INPUT DATA:
——————

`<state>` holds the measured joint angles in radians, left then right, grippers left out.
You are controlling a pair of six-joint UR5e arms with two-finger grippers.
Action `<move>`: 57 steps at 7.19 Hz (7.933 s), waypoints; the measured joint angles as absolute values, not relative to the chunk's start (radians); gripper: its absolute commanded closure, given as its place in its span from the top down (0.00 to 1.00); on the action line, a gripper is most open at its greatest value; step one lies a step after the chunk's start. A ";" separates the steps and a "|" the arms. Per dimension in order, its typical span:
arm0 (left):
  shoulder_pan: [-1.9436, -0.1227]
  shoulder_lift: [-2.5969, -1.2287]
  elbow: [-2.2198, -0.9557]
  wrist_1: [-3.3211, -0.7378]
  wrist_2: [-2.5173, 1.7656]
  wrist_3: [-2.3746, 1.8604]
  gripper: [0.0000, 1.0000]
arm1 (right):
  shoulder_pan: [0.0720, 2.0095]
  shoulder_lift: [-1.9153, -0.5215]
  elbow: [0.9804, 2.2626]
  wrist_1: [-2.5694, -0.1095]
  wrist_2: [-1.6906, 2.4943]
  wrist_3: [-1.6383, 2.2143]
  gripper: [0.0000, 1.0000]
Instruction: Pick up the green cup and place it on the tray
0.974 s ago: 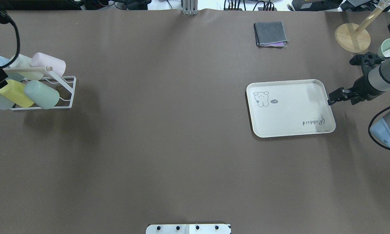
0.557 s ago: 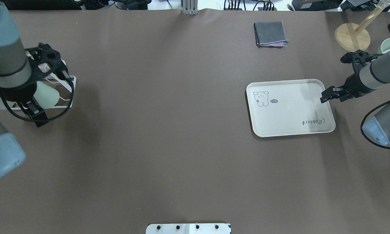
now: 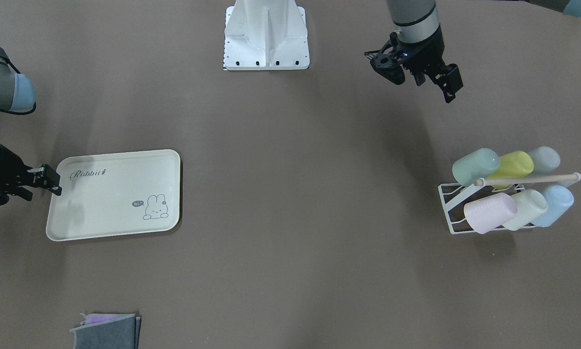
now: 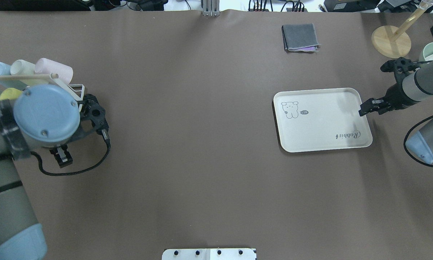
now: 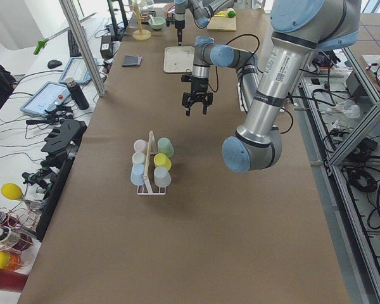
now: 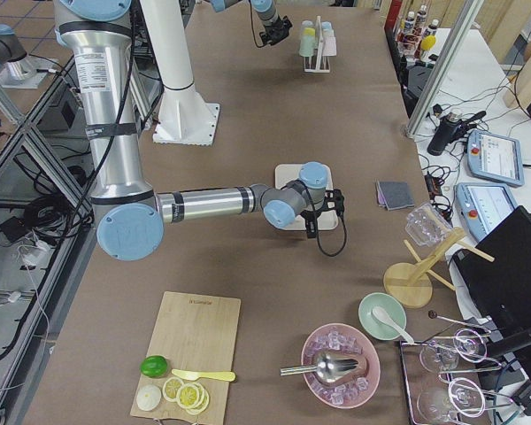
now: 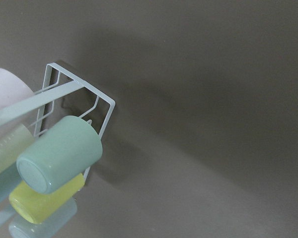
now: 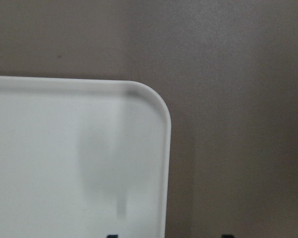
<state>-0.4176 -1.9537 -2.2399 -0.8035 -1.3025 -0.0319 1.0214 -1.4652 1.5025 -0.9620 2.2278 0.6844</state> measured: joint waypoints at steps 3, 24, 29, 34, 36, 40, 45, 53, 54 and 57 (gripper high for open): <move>-0.214 -1.874 -2.186 -0.824 -0.935 0.103 0.97 | 1.052 -1.472 1.494 -0.920 2.249 0.682 0.71; -0.228 -1.655 -1.809 -0.915 -0.246 0.386 0.97 | 1.038 -1.375 1.300 -0.776 2.354 0.703 0.23; -0.281 -1.688 -1.762 -0.928 -0.244 0.405 0.97 | 1.038 -1.374 1.294 -0.776 2.355 0.699 0.00; -0.331 -1.717 -1.687 -0.973 -0.245 0.405 0.97 | 1.038 -1.314 1.324 -0.840 2.413 0.720 0.00; -0.338 -1.721 -1.676 -0.978 -0.245 0.405 0.97 | 0.989 -1.241 1.412 -0.933 2.400 0.896 0.00; -0.352 -1.721 -1.670 -0.995 -0.247 0.405 0.71 | 0.721 -1.041 1.474 -1.020 2.142 1.287 0.00; -0.353 -1.742 -1.652 -1.009 -0.246 0.406 0.10 | 0.613 -0.960 1.465 -1.113 2.017 1.270 0.00; -0.363 -1.706 -1.819 -1.056 -0.258 0.601 0.10 | 0.635 -1.016 1.462 -1.115 2.017 1.154 1.00; -0.363 -1.683 -1.854 -1.060 -0.259 0.611 0.10 | 0.660 -1.028 1.464 -1.118 2.047 1.154 1.00; -0.365 -1.594 -1.990 -1.285 -0.328 0.846 0.05 | 0.800 -1.087 1.489 -1.182 2.192 1.086 1.00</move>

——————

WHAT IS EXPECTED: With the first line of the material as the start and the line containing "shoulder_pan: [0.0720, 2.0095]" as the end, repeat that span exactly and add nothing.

PROBLEM SOLUTION:
`<state>` holds the measured joint angles in radians, left then right, grippers left out.
You are controlling a pair of six-joint UR5e arms with two-finger grippers.
Action `<move>`: 57 steps at 7.19 Hz (7.933 s), waypoints; the measured joint angles as absolute values, not relative to the chunk's start (radians); gripper: its absolute commanded closure, given as its place in its span from the top down (0.00 to 1.00); on the action line, a gripper is most open at its greatest value; step one lies a step after the chunk's start. A ";" separates the steps and a "|" the arms. Per dimension in order, its typical span:
arm0 (left):
  shoulder_pan: [-1.9436, -0.1227]
  shoulder_lift: [-2.5969, -1.2287]
  elbow: [-2.2198, -0.9557]
  wrist_1: [-3.3211, -0.7378]
  wrist_2: [-2.5173, 1.7656]
  wrist_3: [-2.3746, 1.8604]
  gripper: [0.0000, 1.0000]
arm1 (right):
  shoulder_pan: [0.0720, 2.0095]

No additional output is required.